Antar Napi Cuci Darah, Ambulans Lapas Kotabumi Kecelakaan dan Terbalik

- Ambulans Lapas Kelas IIA Kotabumi mengalami kecelakaan tunggal di Jalan Lintas Sumatera saat mengantar narapidana untuk cuci darah, hingga kendaraan terbalik di bawah badan jalan.
- Empat orang terluka dalam insiden ini, termasuk sopir, petugas pendamping, narapidana, dan satu penumpang lain; seluruh korban telah mendapat perawatan medis di rumah sakit.
- Proses evakuasi berlangsung sulit karena posisi ambulans berada di dasar aliran sungai kecil, sehingga petugas menggunakan alat berat untuk mengangkat kendaraan dari lokasi kejadian.
Lampung Tengah, IDN Times - Ambulans milik Lapas Kelas IIA Kotabumi mengalami kecelakaan tunggal di Jalan Lintas Sumatera, Kampung Tanjung Ratu Ilir, Kecamatan Way Pengubuan, Kabupaten Lampung Tengah, Senin (22/6/2026).
Peristiwa tersebut sempat terekam dan beredar luas di media sosial (Medsos). Dalam rekaman video diterima IDN Times, kendaraan berwarna putih bertuliskan ambulans pemasyarakatan itu terlihat dalam posisi terbalik di bawah badan jalan.
Bagian depan kendaraan juga rusak cukup parah akibat benturan. Sejumlah warga sekitar juga tampak menyaksikan dan membantu proses evakuasi para korban dari lokasi kejadian.
1. Sopir diduga hilang konsentrasi saat melintas di jalan menikung

Terkait peristiwa ini, Kasatlantas Polres Lampung Tengah, AKP Glend Felix Siagian membenarkan peristiwa kecelakaan terjadi sekitar pukul 10.00 WIB. Saat itu, ambulans milik Lapas Kotabumi tersebut sedang dalam perjalanan menuju Bandar Lampung untuk mengantar seorang narapidana menjalani perawatan medis rutin.
"Benar, jadi ambulans ini membawa satu orang warga binaan yang rencananya akan menjalani cuci darah di RSUD Abdul Moeloek," ujarnya dikonfirmasi, Selasa (23/6/2026).
Berdasarkan hasil penyelidikan sementara, ambulans bernomor polisi B 1643 PHX melaju dari arah Kotabumi menuju Bandar Lampung.
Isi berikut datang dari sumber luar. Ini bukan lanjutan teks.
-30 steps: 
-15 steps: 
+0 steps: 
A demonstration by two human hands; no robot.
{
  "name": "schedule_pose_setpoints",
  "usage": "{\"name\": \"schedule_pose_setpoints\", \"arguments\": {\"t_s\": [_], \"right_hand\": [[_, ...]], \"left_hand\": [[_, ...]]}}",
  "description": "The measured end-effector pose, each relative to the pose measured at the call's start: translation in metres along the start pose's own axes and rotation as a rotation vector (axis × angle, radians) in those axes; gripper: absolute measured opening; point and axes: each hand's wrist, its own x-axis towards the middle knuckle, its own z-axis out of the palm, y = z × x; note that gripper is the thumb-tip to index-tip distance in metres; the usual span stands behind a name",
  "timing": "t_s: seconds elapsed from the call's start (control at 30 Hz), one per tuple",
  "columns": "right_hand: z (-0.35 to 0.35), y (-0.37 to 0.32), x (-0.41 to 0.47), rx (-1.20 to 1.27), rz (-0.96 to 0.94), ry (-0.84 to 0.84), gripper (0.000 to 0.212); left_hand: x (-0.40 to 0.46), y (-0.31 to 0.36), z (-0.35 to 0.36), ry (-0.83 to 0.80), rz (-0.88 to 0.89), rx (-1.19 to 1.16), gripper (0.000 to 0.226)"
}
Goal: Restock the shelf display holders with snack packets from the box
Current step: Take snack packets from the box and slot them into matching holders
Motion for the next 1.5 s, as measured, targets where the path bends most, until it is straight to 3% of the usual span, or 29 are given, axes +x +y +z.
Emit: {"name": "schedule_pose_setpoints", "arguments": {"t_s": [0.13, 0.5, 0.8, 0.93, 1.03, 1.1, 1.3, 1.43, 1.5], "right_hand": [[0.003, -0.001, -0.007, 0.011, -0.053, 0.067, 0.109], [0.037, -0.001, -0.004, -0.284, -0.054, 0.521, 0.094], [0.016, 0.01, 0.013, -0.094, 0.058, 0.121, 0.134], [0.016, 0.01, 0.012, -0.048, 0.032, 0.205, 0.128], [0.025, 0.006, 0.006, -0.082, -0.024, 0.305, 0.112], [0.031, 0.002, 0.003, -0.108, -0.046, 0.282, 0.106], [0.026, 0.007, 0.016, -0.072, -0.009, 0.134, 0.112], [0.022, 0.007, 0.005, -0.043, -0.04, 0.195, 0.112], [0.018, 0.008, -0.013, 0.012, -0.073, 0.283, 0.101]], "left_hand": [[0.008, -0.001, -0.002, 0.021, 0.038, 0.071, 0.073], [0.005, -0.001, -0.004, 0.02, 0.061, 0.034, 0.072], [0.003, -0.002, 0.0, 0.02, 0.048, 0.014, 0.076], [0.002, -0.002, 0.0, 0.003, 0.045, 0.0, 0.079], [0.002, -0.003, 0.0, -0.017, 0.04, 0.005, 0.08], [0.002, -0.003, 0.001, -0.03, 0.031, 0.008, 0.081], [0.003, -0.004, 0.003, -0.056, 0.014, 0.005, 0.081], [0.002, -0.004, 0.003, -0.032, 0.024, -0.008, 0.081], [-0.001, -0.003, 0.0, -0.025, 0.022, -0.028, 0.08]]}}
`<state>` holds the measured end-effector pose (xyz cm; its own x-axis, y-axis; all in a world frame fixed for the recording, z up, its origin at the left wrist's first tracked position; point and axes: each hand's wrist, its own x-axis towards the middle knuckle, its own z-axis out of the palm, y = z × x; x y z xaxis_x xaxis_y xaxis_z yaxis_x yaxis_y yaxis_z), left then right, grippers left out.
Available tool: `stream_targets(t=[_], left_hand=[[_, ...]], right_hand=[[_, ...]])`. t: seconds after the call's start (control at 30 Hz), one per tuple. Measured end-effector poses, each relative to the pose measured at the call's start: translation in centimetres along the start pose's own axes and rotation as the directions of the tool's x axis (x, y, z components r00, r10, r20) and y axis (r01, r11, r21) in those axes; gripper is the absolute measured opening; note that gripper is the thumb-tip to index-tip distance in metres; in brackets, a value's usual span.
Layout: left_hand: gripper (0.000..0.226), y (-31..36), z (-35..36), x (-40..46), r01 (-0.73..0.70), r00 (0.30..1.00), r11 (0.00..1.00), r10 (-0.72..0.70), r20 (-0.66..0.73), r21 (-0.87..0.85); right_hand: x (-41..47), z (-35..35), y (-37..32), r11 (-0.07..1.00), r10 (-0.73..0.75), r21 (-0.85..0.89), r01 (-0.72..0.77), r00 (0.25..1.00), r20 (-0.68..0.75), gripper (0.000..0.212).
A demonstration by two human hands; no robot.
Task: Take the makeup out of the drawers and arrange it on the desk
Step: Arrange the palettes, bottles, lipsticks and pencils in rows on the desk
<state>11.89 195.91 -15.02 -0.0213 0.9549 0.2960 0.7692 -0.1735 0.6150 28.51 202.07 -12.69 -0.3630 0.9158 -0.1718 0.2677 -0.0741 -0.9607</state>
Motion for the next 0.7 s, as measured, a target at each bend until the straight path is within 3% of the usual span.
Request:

Saat tiba di lokasi kejadian merupakan jalur menurun dan menikung, pengemudi diduga kehilangan konsentrasi hingga menabrak pembatas jalan.
"Sesampainya di lokasi kejadian, kendaraan menabrak cor-coran pembatas jalan terlebih dahulu, lalu terbalik dan masuk ke aliran kali kecil yang berada di pinggir jalan," ungkapnya.
2. Empat orang terluka

Akibat kecelakaan tersebut, Glend melanjutkan, sopir ambulans bernama Taufik Hidayatullah (37) mengalami lebam pada bagian wajah, dada, dan tangan. Korban saat ini menjalani perawatan di RS Yukum Medical Centre (YMC).
Sementara petugas pendamping dari pihak Lapas, M Imam Nadhir Salam (23) memar hingga luka-luka ringan pada bagian wajah serta tangan. Kemudian warga binaan bernama Mediantoni (45), cedera di bagian belakang kepala l.
Seorang penumpang lainnya Febrina Damayanti (36) juga dilaporkan mengalami keluhan sakit di bagian kepala dan masih menjalani perawatan medis.
"Untuk korban napi sempat mendapatkan perawatan di RS YMC dan direncanakan dirujuk ke RSAM Bandar Lampung, untuk melanjutkan pengobatan cuci darah yang dijalaninya," terang dia.
3. Evakuasi sempat terkendala posisi ambulans

Glend menambahkan, proses evakuasi ambulans berlangsung cukup sulit karena posisi kendaraan berada di dasar aliran sungai kecil di bawah bahu jalan. Alhasil, petugas harus menyiapkan alat berat hingga berhasil mengangkat ambulans keluar dari lokasi TKP.
"Kami masih melakukan pendataan dan penyelidikan lebih lanjut, untuk memastikan penyebab pasti kecelakaan," imbuh Kasatlantas.